Gone are the days of heavy wallets, just a couple of cards work fine for the new web-age. Using near-field communication (NFC) and radio frequency identification (RFID) further negates the need to swipe credit cards through an interrogative machine. One has to simply wave the card and the money will be withdrawn from the bank account and the purchases will be made with ease. However, this method could be susceptible to fraud and theft. To avoid this, researchers at Pittsburg Swanson School of Engineering have built an improved method for enhanced security through new credit card design that allows it to turn ‘on’ and ‘off.’
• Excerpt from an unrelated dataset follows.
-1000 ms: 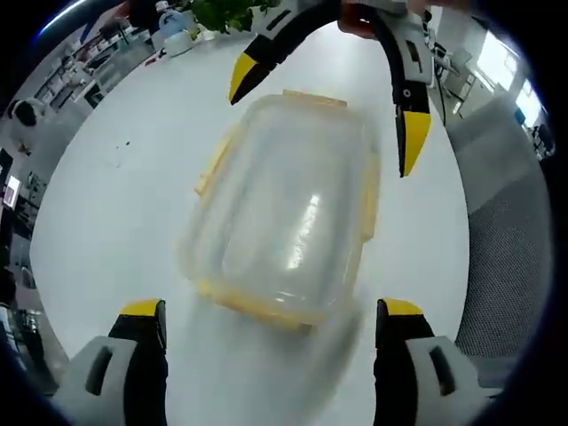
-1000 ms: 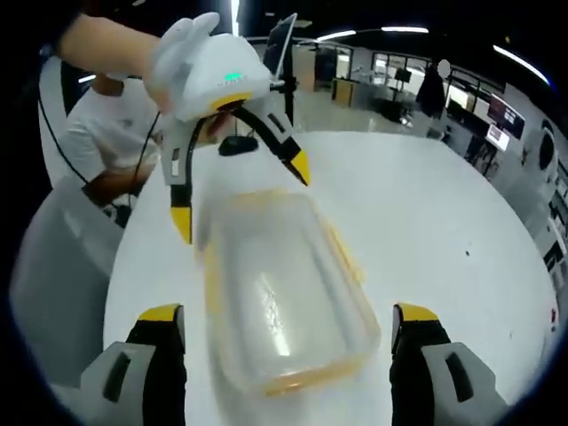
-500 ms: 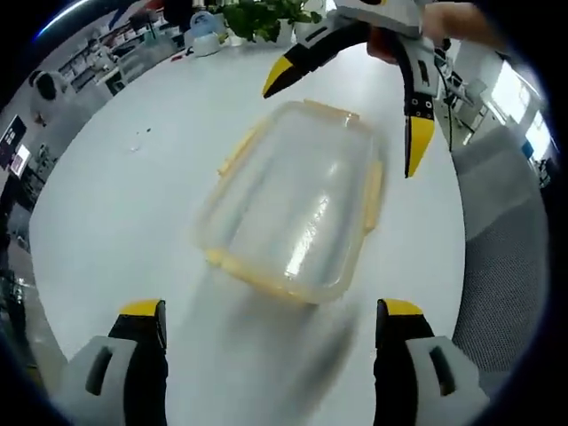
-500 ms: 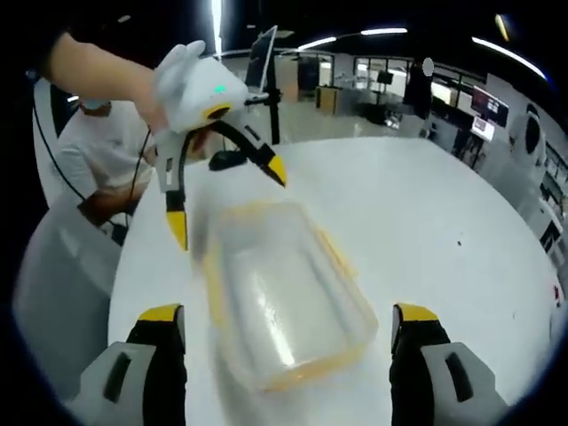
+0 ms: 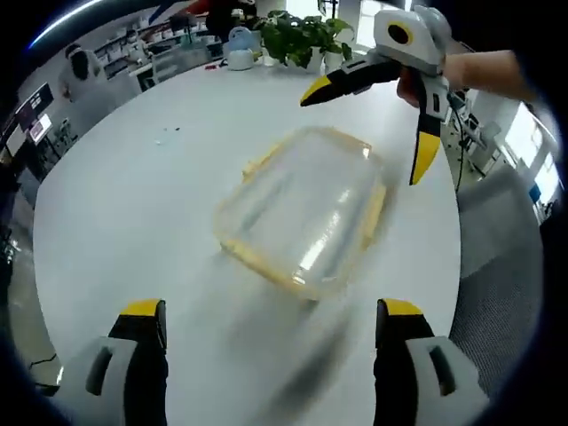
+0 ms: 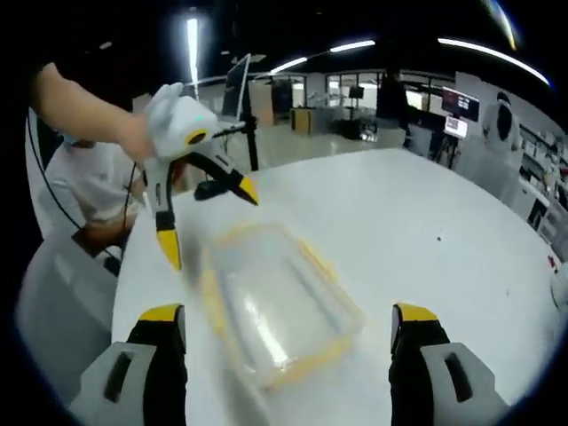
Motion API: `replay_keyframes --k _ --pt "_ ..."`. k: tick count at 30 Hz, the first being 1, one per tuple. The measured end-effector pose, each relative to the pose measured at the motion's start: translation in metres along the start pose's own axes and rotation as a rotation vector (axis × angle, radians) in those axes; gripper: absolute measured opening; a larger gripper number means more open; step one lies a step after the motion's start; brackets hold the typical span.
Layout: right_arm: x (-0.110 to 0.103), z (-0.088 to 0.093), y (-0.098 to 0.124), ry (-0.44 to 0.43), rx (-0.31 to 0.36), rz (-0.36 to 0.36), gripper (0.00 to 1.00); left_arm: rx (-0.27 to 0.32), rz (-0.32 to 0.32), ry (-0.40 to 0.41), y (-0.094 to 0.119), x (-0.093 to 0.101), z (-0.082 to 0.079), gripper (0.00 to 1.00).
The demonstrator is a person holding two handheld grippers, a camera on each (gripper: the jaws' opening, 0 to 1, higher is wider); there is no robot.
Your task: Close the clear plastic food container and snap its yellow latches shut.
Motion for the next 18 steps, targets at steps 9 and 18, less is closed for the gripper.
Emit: replay_keyframes --k 9,18 --pt "-0.001 0.003 0.006 -0.036 0.019 0.02 0.97 0.054 -0.023 0.038 0.003 0.003 0.008 0.99" --pt "-0.003 -0.002 0.016 -0.093 0.076 0.052 0.97 0.138 -0.059 0.1 0.012 0.006 0.013 0.99"
Point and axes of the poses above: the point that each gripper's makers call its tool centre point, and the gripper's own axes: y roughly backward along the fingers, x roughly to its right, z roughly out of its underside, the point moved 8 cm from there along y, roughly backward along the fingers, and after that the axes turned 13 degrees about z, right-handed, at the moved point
Flash it instead of swiping..with ease

Flash it instead of swiping..with ease (Image Credit: Getty Images)


The new technology allows consumers to simply hold their RFID or NFC credit cards in a specified area (which could be hidden behind a logo or an emblem), while making the transaction. Holding the switch, will turn on the card and the card automatically turns off, when it returns to a wallet or purse and the tactile contact is discontinued. "Our new design integrates an antenna and other electrical circuitry that can be interrupted by a simple switch, like turning off the lights in the home or office," says Mickle. "The RFID or NFC credit card is disabled if left in a pocket or lying on a surface and unreadable by thieves using portable scanners."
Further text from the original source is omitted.